Very often you’ll find that any potential interest you’d have in Prolog is destroyed by the fact that all tutorials on the language involve solving some completely pointless and pedantic problem such as the map coloring problem or perhaps the eight queens problem.
Fortunately, Prolog is a 100% badass language that can be used to accomplish useful tasks. In this post I’ll show you how to yank some JSON data from the World Bank’s RESTful open data API and process the results. All in < 40 lines of Prolog. Not rocket science, but that's the whole point.
Let's go.
The Code
Here’s the whole program in all of its glory. I’ll break it down below. Feel free to chime in with a comment if something looks off.
Also, you can grab the code on github here.
:- use_module(library(http/http_open)).
:- use_module(library(http/json)).
fetch_and_process_data :-
fetch_data(FetchedData),
process_data(FetchedData).
url_to_process('http://api.worldbank.org/countries/USA/indicators
/AG.AGR.TRAC.NO?per_page=10&date=2005:2011&format=json').
fetch_data(FetchedData) :-
url_to_process(URL),
http_open(URL, DataStream, []),
json_read(DataStream, FetchedData, []).
process_data([ Header, Contents | [] ]) :-
process_data_header(Header),
process_data_contents(Contents).
process_data_header(_) :- !.
process_data_contents([]).
process_data_contents([JSONObject|Rest]) :-
process_json_object(JSONObject),
process_data_contents(Rest).
process_json_object(JSONObject) :-
json_object_has_value(JSONObject, date, DateValue),
json_object_has_value(JSONObject, value, IndicatorValue),
print('Date: '), print(DateValue), nl,
print('Value: '), print(IndicatorValue), nl, nl.
json_object_has_value(JSONObject, Name, Value) :-
json(NameValueList) = JSONObject,
member(NameValuePair, NameValueList),
NameValuePair = (Name = Value).
:- fetch_and_process_data.
Use SWI Prolog
We’re going to be using SWI Prolog. It’s free, well-documented and has some useful web modules. In particular we’re going to be using SWI’s http_open and json libraries.

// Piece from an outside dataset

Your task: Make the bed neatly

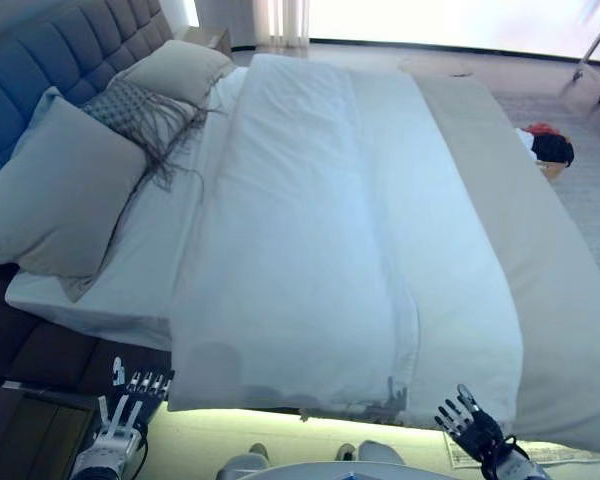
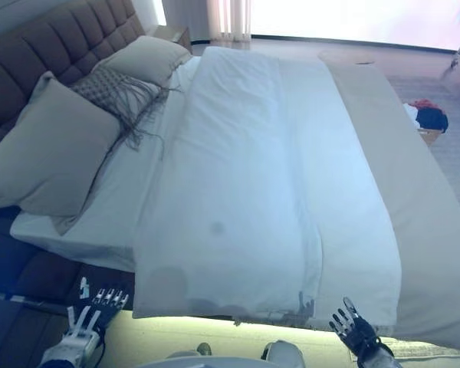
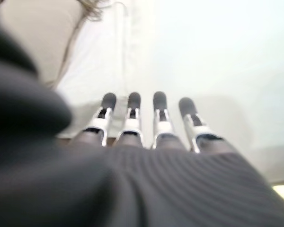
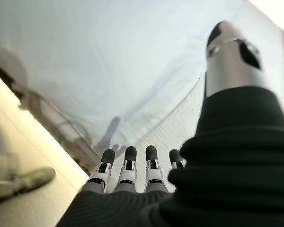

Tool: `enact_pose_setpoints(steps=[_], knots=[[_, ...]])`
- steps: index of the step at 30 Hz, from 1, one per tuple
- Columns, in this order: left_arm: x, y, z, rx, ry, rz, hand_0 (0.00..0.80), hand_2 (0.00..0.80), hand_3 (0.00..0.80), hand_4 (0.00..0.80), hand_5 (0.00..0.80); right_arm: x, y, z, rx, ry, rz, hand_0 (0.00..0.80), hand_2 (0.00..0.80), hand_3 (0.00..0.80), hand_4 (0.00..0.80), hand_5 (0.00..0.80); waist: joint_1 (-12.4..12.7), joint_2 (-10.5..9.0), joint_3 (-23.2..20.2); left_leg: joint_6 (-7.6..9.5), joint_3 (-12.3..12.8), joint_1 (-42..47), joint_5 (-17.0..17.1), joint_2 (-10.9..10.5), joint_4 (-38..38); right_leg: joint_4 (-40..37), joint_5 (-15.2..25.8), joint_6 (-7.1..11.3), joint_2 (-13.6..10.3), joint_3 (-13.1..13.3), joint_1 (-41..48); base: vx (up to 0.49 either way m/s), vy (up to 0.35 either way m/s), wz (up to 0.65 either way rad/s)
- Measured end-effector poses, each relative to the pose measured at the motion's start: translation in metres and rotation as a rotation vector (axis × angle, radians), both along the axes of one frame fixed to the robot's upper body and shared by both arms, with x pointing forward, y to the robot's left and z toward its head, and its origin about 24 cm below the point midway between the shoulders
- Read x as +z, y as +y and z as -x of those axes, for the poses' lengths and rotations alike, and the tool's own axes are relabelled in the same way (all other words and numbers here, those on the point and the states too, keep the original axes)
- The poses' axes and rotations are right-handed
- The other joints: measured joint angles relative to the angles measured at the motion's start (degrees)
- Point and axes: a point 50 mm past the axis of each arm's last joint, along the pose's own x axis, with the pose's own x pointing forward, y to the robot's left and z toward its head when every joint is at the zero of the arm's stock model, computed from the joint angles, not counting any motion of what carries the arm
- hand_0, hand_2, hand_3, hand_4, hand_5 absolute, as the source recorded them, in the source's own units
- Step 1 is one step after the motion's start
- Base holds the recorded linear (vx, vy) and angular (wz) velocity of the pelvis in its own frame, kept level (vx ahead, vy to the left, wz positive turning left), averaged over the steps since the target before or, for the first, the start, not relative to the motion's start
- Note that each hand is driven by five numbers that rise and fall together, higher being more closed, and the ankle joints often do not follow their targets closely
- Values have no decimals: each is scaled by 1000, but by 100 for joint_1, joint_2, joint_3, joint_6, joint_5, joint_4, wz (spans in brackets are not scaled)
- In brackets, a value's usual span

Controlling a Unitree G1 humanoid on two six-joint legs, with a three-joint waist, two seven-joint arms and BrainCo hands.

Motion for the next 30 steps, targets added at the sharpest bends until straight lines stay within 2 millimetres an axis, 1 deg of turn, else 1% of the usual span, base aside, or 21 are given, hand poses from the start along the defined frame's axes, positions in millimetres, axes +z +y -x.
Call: enact_pose_setpoints(steps=[1, 3, 4, 5, 6, 7, 8, 9, 11, 12, 13, 14, 15, 16, 17, 18, 19, 21, 23, 25, 30], knots=[[-1, -5, -3, -7, -4, 3, 0, 0, 0, 0, 0, 0, 3, -4, 23, 9, 12, 0, 0, 0, 0, 0, -1, 58, 8, -55, -69, -7, -39, 42, 72, -178, 96, -27, 58, 27, 75, -110, -106, -23], [-1, -16, -12, -35, -30, 13, 0, 0, 0, 0, 0, -2, 9, -7, 43, 28, 26, 0, 0, 0, 0, 0, 33, 139, 44, -121, -87, -15, -80, 113, 205, -438, 221, -78, 169, 46, 250, -222, -47, -9], [1, -21, -19, -59, -48, 4, 0, 0, 0, 0, 0, -3, 10, -7, 48, 40, 42, 0, 0, 0, 0, 0, 96, 140, 77, -152, -113, -146, -150, 127, 435, -497, 234, -90, 173, 62, 223, -414, -2, -1], [5, -30, -32, -87, -84, 11, 0, 0, 0, 0, 0, -3, 9, -9, 42, 49, 55, 0, 0, 0, 0, 0, 156, 128, 147, -172, -167, -413, -217, 138, 803, -506, 246, -98, 163, 74, 144, -502, 20, 0], [7, -33, -36, -100, -97, 13, 0, 0, 0, 0, 0, -2, 9, -11, 41, 49, 60, 0, 0, 0, 0, 0, 161, 120, 182, -176, -221, -535, -219, 137, 955, -505, 264, -114, 138, 72, 111, -563, 58, -7], [14, -46, -53, -109, -170, 32, 0, 0, 0, 0, 0, 6, 6, -30, 50, 25, 98, 0, 0, 0, 0, 0, 238, 184, 338, -181, -377, -1109, -204, 144, 1478, -344, 341, -199, 96, 115, -332, -482, 94, -16], [19, -52, -64, -108, -208, 46, 0, 0, 0, 0, 0, 14, 2, -45, 54, -1, 125, 0, 0, 0, 0, 0, 249, 251, 473, -191, -415, -1296, -198, 171, 1558, -217, 349, -231, 77, 173, -559, -409, 127, -32], [24, -59, -76, -117, -246, 59, 0, 0, 0, 0, 0, 24, -1, -66, 57, -38, 155, 0, 0, 0, 0, 0, 252, 364, 698, -189, -431, -1428, -193, 238, 1567, 58, 304, -322, 24, 201, -838, -318, 215, -31], [35, -61, -92, -119, -309, 54, 0, 0, 0, 0, 0, 41, 0, -97, 63, -99, 181, 0, 0, 0, 0, 0, 99, 407, 1018, -195, -474, -1674, -228, 185, 1710, 742, 102, -368, -174, 239, -1341, -233, 306, -9], [40, -63, -101, -121, -342, 53, 0, 0, 0, 0, 0, 49, 1, -110, 74, -121, 200, 0, 0, 0, 0, 0, 26, 391, 1140, -118, -400, -1785, -279, 150, 1800, 1122, -32, -349, -321, 242, -1631, -182, 284, 7], [46, -65, -108, -111, -376, 56, 0, 0, 0, 0, 0, 57, 2, -121, 77, -145, 217, 0, 0, 0, 0, 0, -55, 394, 1247, -116, -334, -1855, -383, 108, 1812, 1392, -82, -331, -449, 235, -1847, -182, 215, 6], [52, -68, -117, -108, -408, 71, 0, 0, 0, 0, 0, 62, 1, -128, 71, -164, 228, 0, 0, 0, 0, 0, -78, 413, 1353, -52, -240, -1964, -350, 76, 1803, 1486, -62, -297, -554, 212, -1988, -189, 163, 0], [58, -72, -124, -107, -443, 85, 0, 0, 0, 0, 0, 65, -1, -130, 59, -172, 235, 0, 0, 0, 0, 0, -60, 514, 1467, -12, -191, -2073, -297, 115, 1815, 1653, -138, -247, -563, 199, -2056, -165, 141, 12], [64, -74, -130, -120, -473, 76, 0, 0, 0, 0, 0, 64, -2, -129, 51, -159, 239, 0, 0, 0, 0, 0, -58, 529, 1516, -3, -215, -2220, -292, 86, 1926, 2187, -402, -333, -659, 258, -2135, -158, 144, 24], [72, -76, -137, -135, -512, 74, 0, 0, 0, 0, 0, 66, -4, -130, 45, -154, 246, 0, 0, 0, 0, 0, -54, 517, 1573, -16, -201, -2324, -267, 21, 2002, 2205, -721, -161, -716, 273, -2107, -164, 117, 18], [75, -77, -140, -133, -533, 84, 0, 0, 0, 0, 0, 74, -8, -137, 31, -172, 255, 0, 0, 0, 0, 0, -27, 585, 1639, 3, -254, -2448, -246, 16, 2056, 2190, -657, -185, -703, 283, -2219, -165, 75, 9], [77, -76, -141, -129, -541, 86, 0, 0, 0, 0, 0, 83, -11, -145, 19, -199, 263, 0, 0, 0, 0, 0, -25, 644, 1714, 2, -279, -2585, -245, -3, 2153, 2293, -637, -157, -722, 296, -2344, -154, 40, 0], [81, -76, -145, -127, -559, 92, 0, 0, 0, 0, 0, 97, -14, -158, -7, -241, 271, 0, 0, 0, 0, 0, -37, 702, 1836, -17, -300, -2794, -229, -56, 2308, 2447, -648, -169, -767, 322, -2565, -149, 0, 7], [90, -77, -151, -126, -597, 102, 0, 0, 0, 0, 0, 107, -16, -167, -23, -267, 276, 0, 0, 0, 0, 0, -30, 701, 1936, -26, -341, -2986, -231, -67, 2469, 2592, -659, -222, -802, 325, -2738, -128, -31, 8], [105, -78, -163, -134, -653, 105, 0, 0, 0, 0, 0, 124, -20, -180, -53, -318, 275, 0, 0, 0, 0, 0, -5, 705, 2101, -33, -414, -3238, -243, -60, 2681, 2745, -673, -255, -808, 315, -2935, -101, -25, 12], [125, -82, -174, -151, -738, 117, 0, 0, 0, 0, 0, 145, -27, -192, -91, -365, 275, 0, 0, 0, 0, 0, 55, 728, 2159, -39, -554, -3721, -313, -69, 3089, 3013, -679, -301, -834, 323, -3312, -59, -3, 5]])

At the top of our program we’ll include the two modules as follows:
:- use_module(library(http/http_open)).
:- use_module(library(http/json)).
Prolog programs consist of facts and rules. The syntax of a rule is rule_head :- rule_body, which is read ‘rule_head if rule_body’. You can think of the rule_head as a goal and the rule body as a sequence of subgoals that must be satisfied in order for the whole rule to be satisfied. Those ‘use_module’ statements are headless rules, so Prolog just executes them.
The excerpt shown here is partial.